COMPANIES manufacturing “gluten-free” foods need to test their products more frequently, after multiple samples were found to contain more than the national standard of no detectable gluten, according to research published online by the Medical Journal of Australia.
Dr Jason Tye-Din, head of coeliac research at the Walter and Eliza Hall Institute of Medical Research in Melbourne, and a gastroenterology consultant at the Royal Melbourne Hospital led a team that tested 256 of the most commonly purchased manufactured foods labelled as “gluten-free” in Australia. Foods were homogenised on the day of purchase and analysed at the National Measurement Institute in Melbourne using the RIDASCREEN R5 gliadin kit (R-Biopharm). Positive samples were re-tested with the AgraQuant G12 gluten kit (Romer Labs) for confirmation.
“If gluten was detected in a sample, a fresh sample of the food was purchased and analysed,” Tye-Din and colleagues wrote. “The manufacturers of products containing detectable gluten were notified.”
“Seven samples (2.7%) from six manufacturers contained detectable gluten at levels of up to 49 parts per million (ppm). Two of these samples were from the same manufacturer and contained the same two ingredients (not named to protect identity of the manufacturer). One of the seven items had already been recalled by its manufacturer; follow-up batches of five of the other six items also contained quantifiable levels of gluten (5–21 ppm),” they found.

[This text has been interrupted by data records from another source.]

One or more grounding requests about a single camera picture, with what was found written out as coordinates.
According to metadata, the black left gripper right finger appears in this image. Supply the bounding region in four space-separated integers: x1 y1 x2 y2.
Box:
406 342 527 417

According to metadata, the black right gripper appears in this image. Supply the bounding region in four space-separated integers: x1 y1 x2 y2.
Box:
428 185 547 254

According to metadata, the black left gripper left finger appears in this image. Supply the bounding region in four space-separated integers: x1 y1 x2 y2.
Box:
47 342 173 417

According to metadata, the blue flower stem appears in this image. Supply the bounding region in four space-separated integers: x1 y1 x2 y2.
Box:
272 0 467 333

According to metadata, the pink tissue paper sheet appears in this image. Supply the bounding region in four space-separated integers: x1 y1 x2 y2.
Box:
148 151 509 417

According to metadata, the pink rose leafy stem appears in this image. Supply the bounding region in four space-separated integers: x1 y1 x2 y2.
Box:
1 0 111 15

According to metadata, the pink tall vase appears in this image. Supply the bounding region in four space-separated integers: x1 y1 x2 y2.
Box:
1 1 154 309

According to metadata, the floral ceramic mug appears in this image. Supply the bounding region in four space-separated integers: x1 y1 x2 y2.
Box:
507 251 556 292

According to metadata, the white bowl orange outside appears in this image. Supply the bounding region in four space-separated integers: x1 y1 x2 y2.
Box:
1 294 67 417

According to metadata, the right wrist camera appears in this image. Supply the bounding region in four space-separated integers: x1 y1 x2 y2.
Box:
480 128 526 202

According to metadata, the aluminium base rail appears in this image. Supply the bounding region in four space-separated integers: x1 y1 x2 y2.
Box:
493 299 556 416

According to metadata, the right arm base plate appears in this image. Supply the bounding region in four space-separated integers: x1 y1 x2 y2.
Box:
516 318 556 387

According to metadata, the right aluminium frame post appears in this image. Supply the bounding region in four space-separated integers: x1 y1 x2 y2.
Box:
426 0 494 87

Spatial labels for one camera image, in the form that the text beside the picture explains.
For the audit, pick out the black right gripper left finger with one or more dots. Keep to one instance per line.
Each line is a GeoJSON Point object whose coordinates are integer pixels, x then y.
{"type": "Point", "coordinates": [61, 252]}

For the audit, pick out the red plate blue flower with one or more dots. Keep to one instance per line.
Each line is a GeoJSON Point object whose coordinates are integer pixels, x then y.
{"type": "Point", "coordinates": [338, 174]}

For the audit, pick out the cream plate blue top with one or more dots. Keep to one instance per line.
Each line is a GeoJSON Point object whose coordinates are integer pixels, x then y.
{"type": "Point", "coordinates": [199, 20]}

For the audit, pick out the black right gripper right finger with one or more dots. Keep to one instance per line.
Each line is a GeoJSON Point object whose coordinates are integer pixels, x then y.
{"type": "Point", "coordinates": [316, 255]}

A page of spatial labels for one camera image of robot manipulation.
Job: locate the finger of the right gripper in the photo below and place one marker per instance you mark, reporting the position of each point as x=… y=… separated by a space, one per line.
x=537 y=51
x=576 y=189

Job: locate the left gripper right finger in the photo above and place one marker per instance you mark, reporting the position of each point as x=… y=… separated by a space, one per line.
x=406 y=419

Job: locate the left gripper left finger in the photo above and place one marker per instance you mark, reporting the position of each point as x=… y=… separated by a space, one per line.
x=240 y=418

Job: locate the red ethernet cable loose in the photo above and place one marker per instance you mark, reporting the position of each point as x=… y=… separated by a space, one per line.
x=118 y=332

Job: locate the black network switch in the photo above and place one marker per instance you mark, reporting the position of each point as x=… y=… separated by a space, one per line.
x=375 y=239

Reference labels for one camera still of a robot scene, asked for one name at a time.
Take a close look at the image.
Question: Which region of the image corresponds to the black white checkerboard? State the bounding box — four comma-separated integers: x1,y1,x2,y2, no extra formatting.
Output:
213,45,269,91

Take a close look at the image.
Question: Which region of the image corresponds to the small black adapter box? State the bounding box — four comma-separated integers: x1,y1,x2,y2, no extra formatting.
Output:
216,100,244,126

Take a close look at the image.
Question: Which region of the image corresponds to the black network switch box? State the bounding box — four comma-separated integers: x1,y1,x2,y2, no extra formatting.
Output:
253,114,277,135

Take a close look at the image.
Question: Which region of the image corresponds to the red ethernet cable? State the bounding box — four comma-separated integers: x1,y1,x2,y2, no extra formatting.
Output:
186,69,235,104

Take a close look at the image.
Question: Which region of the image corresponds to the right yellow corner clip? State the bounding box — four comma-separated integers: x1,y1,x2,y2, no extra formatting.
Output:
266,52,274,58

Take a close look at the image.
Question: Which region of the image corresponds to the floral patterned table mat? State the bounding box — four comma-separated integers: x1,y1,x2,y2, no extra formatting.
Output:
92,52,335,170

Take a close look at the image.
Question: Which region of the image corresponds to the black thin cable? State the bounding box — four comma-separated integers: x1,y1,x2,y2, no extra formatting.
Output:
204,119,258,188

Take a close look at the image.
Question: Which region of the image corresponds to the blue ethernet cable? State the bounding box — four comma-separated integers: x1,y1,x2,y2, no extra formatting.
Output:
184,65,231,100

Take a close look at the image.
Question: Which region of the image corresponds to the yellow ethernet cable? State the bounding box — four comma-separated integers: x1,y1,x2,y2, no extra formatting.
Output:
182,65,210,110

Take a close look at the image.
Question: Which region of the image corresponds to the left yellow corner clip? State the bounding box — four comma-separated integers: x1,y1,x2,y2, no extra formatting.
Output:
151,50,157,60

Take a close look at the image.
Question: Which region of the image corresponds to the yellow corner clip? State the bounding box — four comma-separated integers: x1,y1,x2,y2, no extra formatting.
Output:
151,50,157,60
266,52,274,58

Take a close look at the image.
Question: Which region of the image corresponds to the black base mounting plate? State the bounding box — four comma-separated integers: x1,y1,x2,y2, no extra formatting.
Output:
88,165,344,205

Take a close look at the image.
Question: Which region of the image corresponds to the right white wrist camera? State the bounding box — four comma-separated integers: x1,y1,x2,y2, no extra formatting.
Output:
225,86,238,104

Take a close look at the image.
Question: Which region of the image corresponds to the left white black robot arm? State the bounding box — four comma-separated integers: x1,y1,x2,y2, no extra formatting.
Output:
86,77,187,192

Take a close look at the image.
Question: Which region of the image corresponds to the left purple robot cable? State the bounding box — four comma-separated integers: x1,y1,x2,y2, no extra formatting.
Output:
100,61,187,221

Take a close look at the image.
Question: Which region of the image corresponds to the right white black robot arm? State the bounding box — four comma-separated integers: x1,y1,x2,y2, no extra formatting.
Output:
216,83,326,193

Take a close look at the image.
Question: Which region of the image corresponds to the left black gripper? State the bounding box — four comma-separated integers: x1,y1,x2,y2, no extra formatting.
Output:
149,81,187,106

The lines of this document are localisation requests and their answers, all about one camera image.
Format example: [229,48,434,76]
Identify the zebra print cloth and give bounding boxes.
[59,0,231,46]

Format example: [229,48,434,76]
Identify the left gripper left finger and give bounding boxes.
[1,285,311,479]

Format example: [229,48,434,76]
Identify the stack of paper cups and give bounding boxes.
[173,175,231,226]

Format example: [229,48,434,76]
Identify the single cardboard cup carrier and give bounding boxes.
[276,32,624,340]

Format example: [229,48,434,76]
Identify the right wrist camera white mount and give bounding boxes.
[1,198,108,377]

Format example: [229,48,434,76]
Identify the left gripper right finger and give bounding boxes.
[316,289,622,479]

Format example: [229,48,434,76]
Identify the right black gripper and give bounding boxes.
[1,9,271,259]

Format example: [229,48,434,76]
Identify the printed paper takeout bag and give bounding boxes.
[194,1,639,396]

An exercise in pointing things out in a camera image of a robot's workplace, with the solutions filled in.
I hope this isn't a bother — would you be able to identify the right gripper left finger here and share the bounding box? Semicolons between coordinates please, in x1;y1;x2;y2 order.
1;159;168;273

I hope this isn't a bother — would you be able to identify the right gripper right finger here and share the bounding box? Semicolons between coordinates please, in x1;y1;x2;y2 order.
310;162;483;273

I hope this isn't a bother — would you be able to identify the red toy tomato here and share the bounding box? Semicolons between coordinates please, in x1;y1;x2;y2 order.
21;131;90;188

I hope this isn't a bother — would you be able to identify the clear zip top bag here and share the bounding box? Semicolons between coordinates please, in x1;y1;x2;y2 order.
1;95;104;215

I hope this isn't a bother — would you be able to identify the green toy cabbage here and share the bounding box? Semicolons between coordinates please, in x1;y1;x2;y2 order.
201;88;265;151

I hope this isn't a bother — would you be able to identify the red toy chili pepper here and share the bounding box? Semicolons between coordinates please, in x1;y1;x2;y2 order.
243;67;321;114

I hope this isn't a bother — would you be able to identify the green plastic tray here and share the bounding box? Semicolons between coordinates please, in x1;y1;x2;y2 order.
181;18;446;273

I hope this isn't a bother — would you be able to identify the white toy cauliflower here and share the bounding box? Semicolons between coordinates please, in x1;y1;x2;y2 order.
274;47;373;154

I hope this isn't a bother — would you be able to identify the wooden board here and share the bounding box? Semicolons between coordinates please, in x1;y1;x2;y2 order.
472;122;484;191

“We found that 2.7% of foods labelled ‘gluten-free’ were not compliant with the national standard of no detectable gluten; two contained gluten at levels exceeding the less strict Codex Alimentarius CODEX (Europe) and Food and Drug Administration (United States) thresholds for “gluten-free” labelling (20 ppm).”
The authors said that although the levels of detected gluten were generally low, a gluten-free pasta contained over 3 mg of gluten in a standard single serve and this level “could be harmful, especially if consumed frequently”.
“Repeat batches of five of seven contaminated foods also contained gluten, indicating that the initial results did not reflect isolated episodes of contamination,” Tye-Din and colleagues wrote. “As three of the seven items were produced in dedicated gluten-free factories, gluten contamination of ingredients supplied by outside sources should be examined.”
The authors concluded that “more frequent gluten testing, feasible for many companies, would reduce the risk for people with coeliac disease”.